[Collected data entries]
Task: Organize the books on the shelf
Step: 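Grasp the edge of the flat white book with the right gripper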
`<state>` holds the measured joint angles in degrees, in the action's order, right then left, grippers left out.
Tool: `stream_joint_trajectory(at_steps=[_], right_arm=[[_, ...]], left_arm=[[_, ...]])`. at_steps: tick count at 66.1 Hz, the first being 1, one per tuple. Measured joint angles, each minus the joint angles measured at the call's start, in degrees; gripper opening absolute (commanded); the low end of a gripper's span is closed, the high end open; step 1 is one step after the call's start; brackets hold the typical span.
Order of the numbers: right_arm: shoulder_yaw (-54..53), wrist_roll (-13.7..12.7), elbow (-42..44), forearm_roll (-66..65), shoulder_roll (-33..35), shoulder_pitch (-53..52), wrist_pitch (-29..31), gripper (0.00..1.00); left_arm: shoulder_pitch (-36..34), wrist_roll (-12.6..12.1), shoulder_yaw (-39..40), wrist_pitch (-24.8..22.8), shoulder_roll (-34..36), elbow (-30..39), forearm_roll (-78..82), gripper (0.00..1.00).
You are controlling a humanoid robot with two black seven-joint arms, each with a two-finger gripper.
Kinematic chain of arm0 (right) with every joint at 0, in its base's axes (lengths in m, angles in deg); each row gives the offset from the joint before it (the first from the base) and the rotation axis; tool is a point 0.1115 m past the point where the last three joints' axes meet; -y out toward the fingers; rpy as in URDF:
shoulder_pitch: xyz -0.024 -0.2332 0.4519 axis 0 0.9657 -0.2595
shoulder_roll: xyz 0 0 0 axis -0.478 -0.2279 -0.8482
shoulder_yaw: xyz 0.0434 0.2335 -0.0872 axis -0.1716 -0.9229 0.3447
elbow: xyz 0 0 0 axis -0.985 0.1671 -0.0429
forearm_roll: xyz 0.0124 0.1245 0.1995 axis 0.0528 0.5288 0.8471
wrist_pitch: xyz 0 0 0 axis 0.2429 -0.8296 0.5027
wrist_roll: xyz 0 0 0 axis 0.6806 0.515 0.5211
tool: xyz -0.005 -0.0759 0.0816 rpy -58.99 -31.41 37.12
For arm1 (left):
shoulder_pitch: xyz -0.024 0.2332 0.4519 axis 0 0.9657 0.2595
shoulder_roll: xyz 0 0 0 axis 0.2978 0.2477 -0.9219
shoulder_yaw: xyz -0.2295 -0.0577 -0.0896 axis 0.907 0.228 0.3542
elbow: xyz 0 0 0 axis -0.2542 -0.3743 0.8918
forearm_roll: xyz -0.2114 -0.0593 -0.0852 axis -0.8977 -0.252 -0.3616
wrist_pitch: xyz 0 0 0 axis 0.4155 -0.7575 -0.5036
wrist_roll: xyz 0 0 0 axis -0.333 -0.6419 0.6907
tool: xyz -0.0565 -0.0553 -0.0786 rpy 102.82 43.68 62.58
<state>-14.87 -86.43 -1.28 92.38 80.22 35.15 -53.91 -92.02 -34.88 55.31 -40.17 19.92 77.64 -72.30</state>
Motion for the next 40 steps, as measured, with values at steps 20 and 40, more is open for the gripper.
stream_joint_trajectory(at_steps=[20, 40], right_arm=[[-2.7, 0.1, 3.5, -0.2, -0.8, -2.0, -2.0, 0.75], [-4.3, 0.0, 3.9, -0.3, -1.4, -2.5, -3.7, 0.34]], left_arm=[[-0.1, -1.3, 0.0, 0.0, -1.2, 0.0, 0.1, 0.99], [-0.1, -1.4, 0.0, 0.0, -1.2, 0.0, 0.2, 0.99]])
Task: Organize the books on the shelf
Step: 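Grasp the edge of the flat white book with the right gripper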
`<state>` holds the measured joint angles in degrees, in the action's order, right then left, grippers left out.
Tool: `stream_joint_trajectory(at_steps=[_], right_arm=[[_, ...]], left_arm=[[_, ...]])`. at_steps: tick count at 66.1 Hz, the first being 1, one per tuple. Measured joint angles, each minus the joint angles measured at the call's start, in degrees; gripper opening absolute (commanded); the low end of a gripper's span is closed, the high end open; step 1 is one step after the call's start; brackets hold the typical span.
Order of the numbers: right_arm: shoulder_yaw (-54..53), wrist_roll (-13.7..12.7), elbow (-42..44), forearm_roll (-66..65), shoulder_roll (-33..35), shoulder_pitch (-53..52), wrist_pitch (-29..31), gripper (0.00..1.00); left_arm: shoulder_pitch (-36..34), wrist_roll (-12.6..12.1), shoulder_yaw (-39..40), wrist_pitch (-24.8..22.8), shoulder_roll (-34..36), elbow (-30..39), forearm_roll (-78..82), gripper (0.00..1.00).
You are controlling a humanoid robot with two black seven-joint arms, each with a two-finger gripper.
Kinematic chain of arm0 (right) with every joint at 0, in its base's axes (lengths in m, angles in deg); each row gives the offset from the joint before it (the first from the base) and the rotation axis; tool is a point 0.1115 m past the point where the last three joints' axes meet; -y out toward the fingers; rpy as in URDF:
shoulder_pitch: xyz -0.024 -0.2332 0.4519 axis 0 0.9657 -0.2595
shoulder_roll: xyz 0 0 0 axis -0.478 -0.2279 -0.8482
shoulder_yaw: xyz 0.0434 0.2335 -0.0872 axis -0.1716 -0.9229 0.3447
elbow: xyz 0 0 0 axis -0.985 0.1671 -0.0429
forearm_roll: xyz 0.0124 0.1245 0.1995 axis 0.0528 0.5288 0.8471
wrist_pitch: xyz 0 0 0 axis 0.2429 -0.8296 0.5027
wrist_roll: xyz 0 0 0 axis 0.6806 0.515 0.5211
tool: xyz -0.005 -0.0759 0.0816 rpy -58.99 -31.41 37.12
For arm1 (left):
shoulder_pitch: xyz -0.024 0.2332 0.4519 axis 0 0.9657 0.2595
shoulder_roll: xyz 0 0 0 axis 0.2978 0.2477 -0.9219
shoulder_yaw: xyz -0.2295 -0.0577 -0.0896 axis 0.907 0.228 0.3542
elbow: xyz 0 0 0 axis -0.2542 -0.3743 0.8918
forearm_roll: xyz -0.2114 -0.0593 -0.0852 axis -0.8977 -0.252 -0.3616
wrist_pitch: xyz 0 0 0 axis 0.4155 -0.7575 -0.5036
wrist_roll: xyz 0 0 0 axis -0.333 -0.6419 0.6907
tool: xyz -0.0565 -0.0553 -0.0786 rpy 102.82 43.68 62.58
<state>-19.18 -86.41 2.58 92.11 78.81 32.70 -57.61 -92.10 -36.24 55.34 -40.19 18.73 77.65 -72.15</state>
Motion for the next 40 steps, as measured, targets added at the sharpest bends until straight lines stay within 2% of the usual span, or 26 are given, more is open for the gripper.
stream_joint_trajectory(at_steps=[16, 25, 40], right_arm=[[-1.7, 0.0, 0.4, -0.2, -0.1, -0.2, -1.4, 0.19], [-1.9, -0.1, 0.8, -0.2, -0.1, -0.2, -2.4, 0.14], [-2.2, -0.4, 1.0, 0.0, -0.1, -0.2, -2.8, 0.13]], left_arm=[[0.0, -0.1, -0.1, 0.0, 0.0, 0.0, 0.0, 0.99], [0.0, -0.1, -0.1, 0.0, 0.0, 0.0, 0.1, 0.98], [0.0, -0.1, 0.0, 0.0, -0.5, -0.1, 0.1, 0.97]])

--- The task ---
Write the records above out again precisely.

--- Your response ---
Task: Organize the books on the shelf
Step: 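Grasp the edge of the flat white book with the right gripper
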`<state>` holds the measured joint angles in degrees, in the action's order, right then left, grippers left out.
Tool: `stream_joint_trajectory(at_steps=[_], right_arm=[[_, ...]], left_arm=[[_, ...]])`. at_steps: tick count at 66.1 Hz, the first being 1, one per tuple. Measured joint angles, each minus the joint angles measured at the call's start, in degrees; gripper opening absolute (commanded); the low end of a gripper's span is closed, the high end open; step 1 is one step after the call's start; brackets hold the typical span.
Order of the numbers: right_arm: shoulder_yaw (-54..53), wrist_roll (-13.7..12.7), elbow (-42..44), forearm_roll (-66..65), shoulder_roll (-33..35), shoulder_pitch (-53..52), wrist_pitch (-29..31), gripper (0.00..1.00); left_arm: shoulder_pitch (-36..34), wrist_roll (-12.6..12.1), shoulder_yaw (-39..40), wrist_pitch (-24.8..22.8), shoulder_roll (-34..36), elbow (-30..39), forearm_roll (-78..82), gripper (0.00..1.00).
You are controlling a humanoid robot with two black seven-joint arms, each with a two-finger gripper.
Kinematic chain of arm0 (right) with every joint at 0, in its base's axes (lengths in m, angles in deg); each row gives the offset from the joint before it (the first from the base) and the rotation axis; tool is a point 0.1115 m past the point where the last three joints' axes meet; -y out toward the fingers; rpy as in URDF:
shoulder_pitch: xyz -0.024 -0.2332 0.4519 axis 0 0.9657 -0.2595
shoulder_roll: xyz 0 0 0 axis -0.478 -0.2279 -0.8482
shoulder_yaw: xyz 0.0434 0.2335 -0.0872 axis -0.1716 -0.9229 0.3447
elbow: xyz 0 0 0 axis -0.985 0.1671 -0.0429
forearm_roll: xyz 0.0124 0.1245 0.1995 axis 0.0528 0.5288 0.8471
wrist_pitch: xyz 0 0 0 axis 0.2429 -0.8296 0.5027
wrist_roll: xyz 0 0 0 axis 0.6806 0.515 0.5211
tool: xyz -0.005 -0.0759 0.0816 rpy -58.99 -31.41 37.12
For arm1 (left):
shoulder_pitch: xyz -0.024 0.2332 0.4519 axis 0 0.9657 0.2595
shoulder_roll: xyz 0 0 0 axis 0.2978 0.2477 -0.9219
shoulder_yaw: xyz -0.2295 -0.0577 -0.0896 axis 0.907 0.228 0.3542
elbow: xyz 0 0 0 axis -0.2542 -0.3743 0.8918
forearm_roll: xyz -0.2114 -0.0593 -0.0852 axis -0.8977 -0.252 -0.3616
wrist_pitch: xyz 0 0 0 axis 0.4155 -0.7575 -0.5036
wrist_roll: xyz 0 0 0 axis -0.333 -0.6419 0.6907
tool: xyz -0.0565 -0.0553 -0.0786 rpy 102.82 43.68 62.58
<state>-14.87 -86.43 -1.28 92.38 80.22 35.15 -53.91 -92.02 -34.88 55.31 -40.17 19.92 77.64 -72.30</state>
Motion for the next 40 steps, as measured, with values at steps 20 and 40, more is open for the gripper.
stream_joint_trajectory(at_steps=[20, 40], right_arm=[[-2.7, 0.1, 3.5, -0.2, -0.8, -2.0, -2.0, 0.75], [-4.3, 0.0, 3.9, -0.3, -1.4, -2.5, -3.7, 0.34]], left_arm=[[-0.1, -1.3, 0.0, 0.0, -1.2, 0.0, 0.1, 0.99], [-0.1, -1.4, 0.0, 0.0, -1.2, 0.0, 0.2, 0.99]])
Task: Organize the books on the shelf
Step: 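Grasp the edge of the flat white book with the right gripper
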`<state>` holds the measured joint angles in degrees, in the action's order, right then left, grippers left out.
Tool: `stream_joint_trajectory(at_steps=[_], right_arm=[[_, ...]], left_arm=[[_, ...]])`. at_steps: tick count at 66.1 Hz, the first being 1, one per tuple. Measured joint angles, each minus the joint angles measured at the call's start, in degrees; gripper opening absolute (commanded); the low end of a gripper's span is closed, the high end open; step 1 is one step after the call's start; brackets hold the typical span.
Order of the numbers: right_arm: shoulder_yaw (-54..53), wrist_roll (-13.7..12.7), elbow (-42..44), forearm_roll (-66..65), shoulder_roll (-33..35), shoulder_pitch (-53..52), wrist_pitch (-29..31), gripper (0.00..1.00); left_arm: shoulder_pitch (-36..34), wrist_roll (-12.6..12.1), shoulder_yaw (-39..40), wrist_pitch (-24.8..22.8), shoulder_roll (-34..36), elbow (-30..39), forearm_roll (-78..82), gripper (0.00..1.00).
You are controlling a humanoid robot with two black seven-joint arms, each with a two-finger gripper.
Kinematic chain of arm0 (right) with every joint at 0, in its base's axes (lengths in m, angles in deg); each row gives the offset from the joint before it (the first from the base) and the rotation axis; tool is a point 0.1115 m past the point where the last three joints' axes meet; -y out toward the fingers; rpy as in URDF:
shoulder_pitch: xyz -0.024 -0.2332 0.4519 axis 0 0.9657 -0.2595
shoulder_roll: xyz 0 0 0 axis -0.478 -0.2279 -0.8482
shoulder_yaw: xyz 0.0434 0.2335 -0.0872 axis -0.1716 -0.9229 0.3447
elbow: xyz 0 0 0 axis -0.985 0.1671 -0.0429
forearm_roll: xyz 0.0124 0.1245 0.1995 axis 0.0528 0.5288 0.8471
wrist_pitch: xyz 0 0 0 axis 0.2429 -0.8296 0.5027
wrist_roll: xyz 0 0 0 axis 0.6806 0.515 0.5211
tool: xyz -0.005 -0.0759 0.0816 rpy -58.99 -31.41 37.12
For arm1 (left):
shoulder_pitch: xyz -0.024 0.2332 0.4519 axis 0 0.9657 0.2595
shoulder_roll: xyz 0 0 0 axis 0.2978 0.2477 -0.9219
shoulder_yaw: xyz -0.2295 -0.0577 -0.0896 axis 0.907 0.228 0.3542
elbow: xyz 0 0 0 axis -0.2542 -0.3743 0.8918
forearm_roll: xyz -0.2114 -0.0593 -0.0852 axis -0.8977 -0.252 -0.3616
wrist_pitch: xyz 0 0 0 axis 0.4155 -0.7575 -0.5036
wrist_roll: xyz 0 0 0 axis -0.333 -0.6419 0.6907
tool: xyz -0.0565 -0.0553 -0.0786 rpy 102.82 43.68 62.58
<state>-19.18 -86.41 2.58 92.11 78.81 32.70 -57.61 -92.10 -36.24 55.34 -40.19 18.73 77.65 -72.15</state>
Motion for the next 40 steps, as measured, targets added at the sharpest bends until straight lines stay within 2% of the usual span, or 26 are given, more is open for the gripper.
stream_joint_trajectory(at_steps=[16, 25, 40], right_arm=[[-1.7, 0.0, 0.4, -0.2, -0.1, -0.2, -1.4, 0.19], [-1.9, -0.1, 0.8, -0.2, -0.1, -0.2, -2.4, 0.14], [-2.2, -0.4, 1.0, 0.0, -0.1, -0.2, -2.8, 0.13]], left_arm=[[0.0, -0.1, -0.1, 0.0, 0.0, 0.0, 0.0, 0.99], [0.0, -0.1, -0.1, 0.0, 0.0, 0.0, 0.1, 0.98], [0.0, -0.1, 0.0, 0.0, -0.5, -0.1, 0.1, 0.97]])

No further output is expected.